Description of the task: Every entry must reappear in your answer exactly as written, though its pictures must not.

Input material:
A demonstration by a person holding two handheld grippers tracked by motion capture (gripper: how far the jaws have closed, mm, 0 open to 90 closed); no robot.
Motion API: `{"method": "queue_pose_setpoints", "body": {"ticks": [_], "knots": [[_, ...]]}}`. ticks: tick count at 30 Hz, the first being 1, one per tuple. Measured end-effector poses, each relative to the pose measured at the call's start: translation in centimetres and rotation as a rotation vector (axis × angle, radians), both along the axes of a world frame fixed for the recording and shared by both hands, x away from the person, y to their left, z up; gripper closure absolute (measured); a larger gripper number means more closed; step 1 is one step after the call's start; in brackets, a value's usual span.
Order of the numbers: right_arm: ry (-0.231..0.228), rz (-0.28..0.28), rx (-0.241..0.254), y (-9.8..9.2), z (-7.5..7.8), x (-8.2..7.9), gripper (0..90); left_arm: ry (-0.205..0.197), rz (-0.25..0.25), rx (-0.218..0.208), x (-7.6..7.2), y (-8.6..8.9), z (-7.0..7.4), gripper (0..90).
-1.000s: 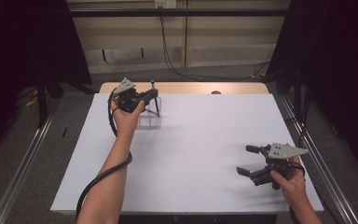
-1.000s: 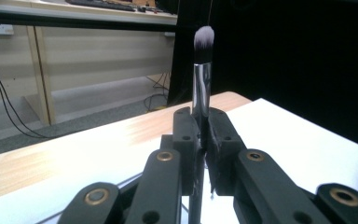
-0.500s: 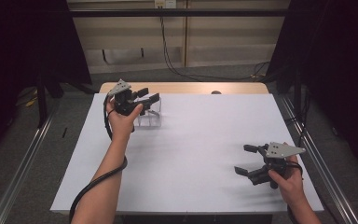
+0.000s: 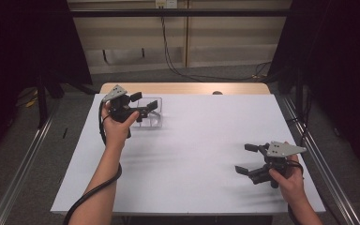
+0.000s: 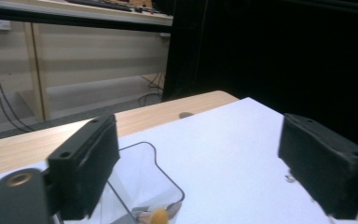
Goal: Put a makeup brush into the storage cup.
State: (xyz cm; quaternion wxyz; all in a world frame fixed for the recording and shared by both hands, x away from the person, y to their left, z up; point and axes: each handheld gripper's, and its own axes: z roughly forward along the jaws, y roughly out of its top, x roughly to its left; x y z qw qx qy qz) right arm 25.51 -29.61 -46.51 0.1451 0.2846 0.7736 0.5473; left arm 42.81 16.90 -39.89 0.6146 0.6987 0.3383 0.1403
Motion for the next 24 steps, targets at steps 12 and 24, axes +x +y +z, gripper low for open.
{"method": "queue_pose_setpoints", "body": {"ticks": [12, 24], "knots": [[-0.006, -0.002, -0.003, 0.2, 0.1, -0.1, 6.7, 0.011, -0.071, -0.022, -1.9, 1.1, -0.3, 2.3], [-0.003, -0.016, -0.007, 0.2, -0.1, -0.8, 6.7, -0.027, -0.115, -0.008, -4.2, 2.5, -0.9, 2.2]]}}
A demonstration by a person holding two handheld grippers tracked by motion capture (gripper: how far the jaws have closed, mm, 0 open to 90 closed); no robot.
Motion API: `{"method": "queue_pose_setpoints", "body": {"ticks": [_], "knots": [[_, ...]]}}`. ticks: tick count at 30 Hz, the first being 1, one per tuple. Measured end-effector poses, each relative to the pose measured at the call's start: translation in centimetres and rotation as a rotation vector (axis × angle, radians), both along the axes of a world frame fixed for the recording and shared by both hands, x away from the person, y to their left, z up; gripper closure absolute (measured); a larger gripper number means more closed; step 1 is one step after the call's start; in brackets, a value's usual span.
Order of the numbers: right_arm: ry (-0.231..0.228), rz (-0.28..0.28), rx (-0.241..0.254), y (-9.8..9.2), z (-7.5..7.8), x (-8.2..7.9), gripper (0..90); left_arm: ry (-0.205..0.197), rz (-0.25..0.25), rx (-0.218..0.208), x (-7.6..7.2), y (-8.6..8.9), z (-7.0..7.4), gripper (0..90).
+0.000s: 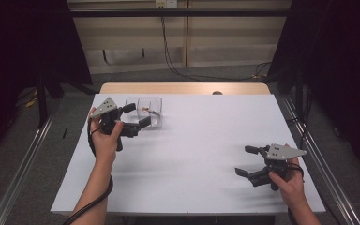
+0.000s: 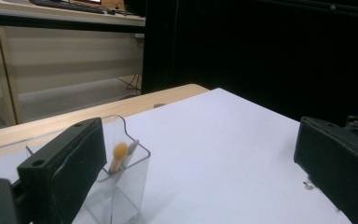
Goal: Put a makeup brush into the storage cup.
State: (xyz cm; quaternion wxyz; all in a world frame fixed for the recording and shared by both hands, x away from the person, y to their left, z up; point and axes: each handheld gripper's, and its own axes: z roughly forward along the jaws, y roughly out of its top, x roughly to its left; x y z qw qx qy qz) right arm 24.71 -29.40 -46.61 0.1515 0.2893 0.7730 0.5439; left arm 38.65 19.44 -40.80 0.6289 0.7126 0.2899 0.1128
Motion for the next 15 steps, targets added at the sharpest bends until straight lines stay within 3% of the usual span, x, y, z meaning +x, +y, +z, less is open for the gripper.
{"method": "queue_pose_setpoints", "body": {"ticks": [7, 15], "knots": [[-0.005, -0.013, 0.000, 0.0, 0.1, -0.2, 6.7, 0.006, -0.024, -0.033, -1.6, 0.9, -1.2, 2.3], [-0.014, -0.024, 0.005, -0.1, 0.2, -0.2, 6.7, -0.002, -0.072, -0.009, -3.1, 1.3, -2.1, 2.3]]}}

Solution to this problem:
A demonstration by a person holding two handheld grippers tracked by motion capture (gripper: how far the jaws have closed, mm, 0 open to 90 closed); no robot.
Motion API: `{"method": "queue_pose_setpoints", "body": {"ticks": [_], "knots": [[_, ...]]}}`. ticks: tick count at 30 Hz, the first being 1, one per tuple. Measured end-effector poses, each relative to the pose measured at the call's start: translation in centimetres and rotation as a rotation vector (axis × angle, radians), both along the axes of a world frame fixed for the recording and shared by both hands, x away from the person, y to their left, z up; gripper closure absolute (measured); a larger gripper number means more closed; step 1 is one step after the call's start; in brackets, a value's usual span.
Order of the numbers: right_arm: ry (-0.231..0.228), rz (-0.28..0.28), rx (-0.241..0.254), y (-9.8..9.2), z (-7.5..7.8), x (-8.2..7.9), gripper (0..90); left_arm: ry (-0.205..0.197), rz (-0.25..0.25), rx (-0.218..0.208), x (-7.6..7.2), y (-8.6..8.9), z (-7.0..7.4), gripper (0..90).
-1.000s: 
-1.000s: 
-0.500s: 
+0.000s: 
+0.000s: 
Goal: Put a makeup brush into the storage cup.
State: (xyz cm; quaternion wxyz; all in a world frame fixed for the recording and shared by both hands, x away from the person, y to their left, z up; point and axes: each handheld gripper's, and its own axes: z roughly forward along the jaws, y roughly out of its top, x roughly to its left; x y z qw qx qy qz) right arm 25.51 -29.61 -46.51 0.1451 0.2846 0.7736 0.5473; left arm 42.81 16.90 -39.89 0.6146 0.6987 0.3383 0.1403
Motion for the next 24 steps, targets at steps 12 and 24, axes +x +y +z, gripper low for open.
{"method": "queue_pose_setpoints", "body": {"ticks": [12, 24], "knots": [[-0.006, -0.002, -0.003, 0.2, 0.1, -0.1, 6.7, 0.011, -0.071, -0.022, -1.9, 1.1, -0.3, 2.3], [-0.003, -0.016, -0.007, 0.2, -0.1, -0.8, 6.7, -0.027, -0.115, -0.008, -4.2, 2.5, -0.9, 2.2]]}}
A demonstration by a person holding two handheld grippers tracked by motion capture (gripper: how far the jaws have closed, mm, 0 open to 90 closed); no robot.
Motion API: `{"method": "queue_pose_setpoints", "body": {"ticks": [_], "knots": [[_, ...]]}}`. ticks: tick count at 30 Hz, the first being 1, one per tuple. Measured end-effector poses, each relative to the pose measured at the call's start: translation in centimetres and rotation as a rotation vector (axis × angle, radians), both along the axes of a world frame fixed for the recording and shared by both hands, x away from the person, y to their left, z up; gripper closure absolute (measured); a larger gripper number means more closed; step 1 is one step after the call's start; in brackets, a value's usual span.
Order of the numbers: right_arm: ry (-0.231..0.228), rz (-0.28..0.28), rx (-0.241..0.254), y (-9.8..9.2), z (-7.5..7.8), x (-8.2..7.9), gripper (0..90); left_arm: ry (-0.205..0.197), rz (-0.25..0.25), rx (-0.218..0.208), x (-7.6..7.2), y (-8.6..8.9), z (-7.0..7.4), gripper (0..90).
+0.000s: 
+0.000s: 
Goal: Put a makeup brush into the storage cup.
State: (xyz cm; quaternion wxyz; all in a world frame fixed for the recording and shared by both hands, x away from the person, y to their left, z up; point and axes: each handheld gripper's, and its own axes: z roughly forward along the jaws, y roughly out of its top, x roughly to its left; x y z qw qx qy qz) right arm 24.71 -29.40 -46.61 0.1515 0.2893 0.7730 0.5439; left arm 38.65 19.44 -40.80 0.6289 0.7126 0.2899 0.1128
Motion for the next 15 steps, targets added at the sharpest bends until straight lines stay within 3% of the usual span, x, y, z meaning +x, +y, +z, less is open for the gripper.
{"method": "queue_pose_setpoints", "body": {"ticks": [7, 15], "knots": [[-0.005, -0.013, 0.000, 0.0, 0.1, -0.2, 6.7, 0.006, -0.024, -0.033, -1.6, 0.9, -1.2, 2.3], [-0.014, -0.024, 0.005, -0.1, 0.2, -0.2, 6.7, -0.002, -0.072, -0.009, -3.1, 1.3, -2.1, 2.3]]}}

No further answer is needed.